WHAT THE TASK REQUIRES. Everything before the line containing "Room frame, metres." is to be left out; repeat that line and all lines after it exactly, to the end of the data.

PROVIDED MATERIAL.
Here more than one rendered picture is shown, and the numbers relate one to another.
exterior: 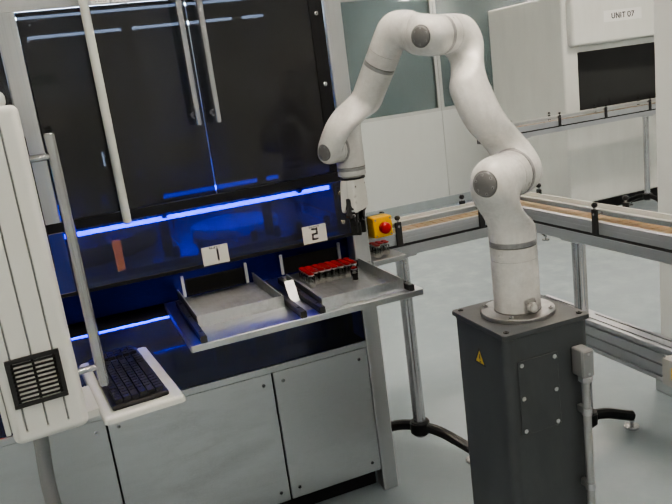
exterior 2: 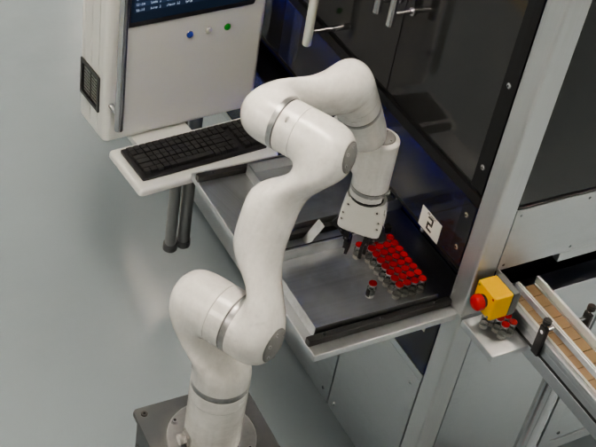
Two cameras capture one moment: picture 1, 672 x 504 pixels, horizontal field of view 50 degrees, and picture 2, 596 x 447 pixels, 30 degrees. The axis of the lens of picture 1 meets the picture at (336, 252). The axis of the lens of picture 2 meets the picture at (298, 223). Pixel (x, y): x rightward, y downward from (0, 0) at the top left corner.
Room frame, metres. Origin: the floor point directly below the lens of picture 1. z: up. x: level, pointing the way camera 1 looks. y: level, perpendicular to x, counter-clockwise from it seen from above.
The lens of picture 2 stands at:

RESULT.
Room frame, metres. Origin: the floor point directly below the lens of picture 1. z: up. x: level, pointing the way camera 1 looks. y: level, perpendicular to x, counter-clockwise from it seen from above.
The lens of picture 2 stands at:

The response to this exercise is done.